O canto não é a natureza
nem os homens em sociedade.
Para ele, chuva e noite, fadiga e esperança nada
significam.
A poesia (não tires poesia das coisas)
elide sujeito e objeto.
Não dramatizes, não invoques,
não indagues. Não percas tempo em mentir.
Não te aborreças.
Teu iate de marfim, teu sapato de diamante,
vossas mazurcas e abusões, vossos esqueletos de família
desaparecem na curva do tempo, é algo imprestável.
Não recomponhas
tua sepultada e merencória infância.
Não osciles entre o espelho e a
memória em dissipação.
Que se dissipou, não era poesia.
Que se partiu, cristal não era.
Penetra surdamente no reino das palavras.
Lá estão os poemas que esperam ser escritos.
Estão paralisados, mas não há desespero,
há calma e frescura na superfície intata.
Ei-los sós e mudos, em estado de dicionário.
Convive com teus poemas, antes de escrevê-los.
Tem paciência, se obscuros. Calma, se te provocam.
Espera que cada um se realize e consume
com seu poder de palavra
e seu poder de silêncio.
Não forces o poema a desprender-se do limbo.
Não colhas no chão o poema que se perdeu.
Não adules o poema.

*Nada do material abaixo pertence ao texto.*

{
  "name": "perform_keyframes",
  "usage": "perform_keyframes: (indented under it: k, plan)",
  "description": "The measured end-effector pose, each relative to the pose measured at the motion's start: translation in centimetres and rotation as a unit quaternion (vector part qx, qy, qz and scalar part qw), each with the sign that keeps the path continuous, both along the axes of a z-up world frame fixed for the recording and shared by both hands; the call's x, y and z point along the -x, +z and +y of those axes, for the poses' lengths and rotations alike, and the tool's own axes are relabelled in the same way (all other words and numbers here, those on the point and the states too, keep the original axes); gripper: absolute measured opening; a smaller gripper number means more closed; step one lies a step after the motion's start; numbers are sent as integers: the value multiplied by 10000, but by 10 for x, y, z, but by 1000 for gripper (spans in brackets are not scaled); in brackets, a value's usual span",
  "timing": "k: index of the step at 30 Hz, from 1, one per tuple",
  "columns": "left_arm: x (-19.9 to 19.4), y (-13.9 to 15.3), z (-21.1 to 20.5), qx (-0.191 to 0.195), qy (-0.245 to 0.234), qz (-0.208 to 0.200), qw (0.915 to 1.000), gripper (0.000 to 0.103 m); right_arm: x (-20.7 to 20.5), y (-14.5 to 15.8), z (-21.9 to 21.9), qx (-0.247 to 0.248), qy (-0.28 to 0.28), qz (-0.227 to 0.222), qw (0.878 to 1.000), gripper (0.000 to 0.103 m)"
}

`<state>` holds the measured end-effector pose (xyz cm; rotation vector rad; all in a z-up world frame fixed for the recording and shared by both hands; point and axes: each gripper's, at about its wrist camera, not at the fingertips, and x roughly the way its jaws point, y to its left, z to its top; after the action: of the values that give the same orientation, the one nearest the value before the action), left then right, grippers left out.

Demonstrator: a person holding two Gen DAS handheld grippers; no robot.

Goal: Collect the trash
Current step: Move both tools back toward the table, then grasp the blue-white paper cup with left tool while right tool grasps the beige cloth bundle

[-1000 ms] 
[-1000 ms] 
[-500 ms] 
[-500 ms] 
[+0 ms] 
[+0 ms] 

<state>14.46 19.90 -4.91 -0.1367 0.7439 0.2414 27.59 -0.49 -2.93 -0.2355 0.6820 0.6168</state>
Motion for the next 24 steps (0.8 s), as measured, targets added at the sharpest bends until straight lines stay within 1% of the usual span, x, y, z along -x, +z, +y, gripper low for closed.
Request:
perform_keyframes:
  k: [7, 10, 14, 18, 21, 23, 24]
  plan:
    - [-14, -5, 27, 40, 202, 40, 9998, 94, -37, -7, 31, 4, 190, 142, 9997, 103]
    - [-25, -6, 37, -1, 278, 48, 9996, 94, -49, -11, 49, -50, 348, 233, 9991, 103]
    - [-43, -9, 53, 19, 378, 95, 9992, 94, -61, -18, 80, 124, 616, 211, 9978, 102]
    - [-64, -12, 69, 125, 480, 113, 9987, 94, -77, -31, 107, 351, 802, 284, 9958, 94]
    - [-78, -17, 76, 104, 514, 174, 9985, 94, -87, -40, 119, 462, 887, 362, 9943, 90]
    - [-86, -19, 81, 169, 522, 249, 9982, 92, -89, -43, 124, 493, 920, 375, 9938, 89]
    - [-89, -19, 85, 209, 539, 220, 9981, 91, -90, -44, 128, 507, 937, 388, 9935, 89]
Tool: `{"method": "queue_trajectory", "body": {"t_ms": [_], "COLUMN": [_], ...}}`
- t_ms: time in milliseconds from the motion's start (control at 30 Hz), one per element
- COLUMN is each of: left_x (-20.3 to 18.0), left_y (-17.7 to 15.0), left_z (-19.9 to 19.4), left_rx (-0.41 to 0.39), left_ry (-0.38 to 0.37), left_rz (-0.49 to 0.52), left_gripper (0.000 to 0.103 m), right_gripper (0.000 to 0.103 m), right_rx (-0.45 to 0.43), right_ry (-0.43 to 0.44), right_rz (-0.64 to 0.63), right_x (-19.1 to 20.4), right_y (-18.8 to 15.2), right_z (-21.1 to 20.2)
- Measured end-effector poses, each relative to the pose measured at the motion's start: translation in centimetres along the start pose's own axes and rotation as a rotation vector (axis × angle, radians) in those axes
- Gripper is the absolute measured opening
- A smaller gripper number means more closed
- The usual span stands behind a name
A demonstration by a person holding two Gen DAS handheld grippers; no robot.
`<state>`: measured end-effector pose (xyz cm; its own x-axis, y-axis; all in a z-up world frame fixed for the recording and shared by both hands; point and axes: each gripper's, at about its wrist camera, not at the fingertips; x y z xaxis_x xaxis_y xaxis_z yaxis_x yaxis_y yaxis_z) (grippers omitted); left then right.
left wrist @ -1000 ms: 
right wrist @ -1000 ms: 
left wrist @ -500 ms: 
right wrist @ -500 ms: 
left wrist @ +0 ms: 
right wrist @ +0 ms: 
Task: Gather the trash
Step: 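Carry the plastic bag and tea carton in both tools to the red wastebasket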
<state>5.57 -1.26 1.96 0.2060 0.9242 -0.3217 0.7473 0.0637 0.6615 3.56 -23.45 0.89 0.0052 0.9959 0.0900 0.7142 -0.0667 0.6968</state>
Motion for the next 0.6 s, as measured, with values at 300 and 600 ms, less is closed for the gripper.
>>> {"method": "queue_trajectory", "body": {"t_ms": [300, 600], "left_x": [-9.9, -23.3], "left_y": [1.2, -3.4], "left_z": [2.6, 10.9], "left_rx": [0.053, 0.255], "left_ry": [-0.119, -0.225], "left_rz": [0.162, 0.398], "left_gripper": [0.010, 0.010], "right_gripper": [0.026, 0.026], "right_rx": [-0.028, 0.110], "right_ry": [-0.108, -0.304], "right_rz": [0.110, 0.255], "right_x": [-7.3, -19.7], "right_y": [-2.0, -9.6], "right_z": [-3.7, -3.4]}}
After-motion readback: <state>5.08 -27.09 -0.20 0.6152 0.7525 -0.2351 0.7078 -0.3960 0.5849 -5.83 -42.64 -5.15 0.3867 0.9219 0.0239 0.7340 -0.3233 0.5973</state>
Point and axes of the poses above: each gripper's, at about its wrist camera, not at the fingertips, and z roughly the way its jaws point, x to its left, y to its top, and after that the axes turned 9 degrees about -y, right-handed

Aceita-o
como ele aceitará sua forma definitiva e concentrada
no espaço.
Chega mais perto e contempla as palavras.
Cada uma
tem mil faces secretas sob a face neutra
e te pergunta, sem interesse pela resposta,
pobre ou terrível que lhe deres:
Trouxeste a chave?
Repara:
ermas de melodia e conceito
elas se refugiaram na noite, as palavras.
Ainda úmidas e impregnadas de sono,
rolam num rio difícil e se transformam em despreza.
ANDRADE, Carlos Drummond de. Nova reunião: 23 livros de poesia. São Paulo: Companhia das Letras, 2015. p. 104-105.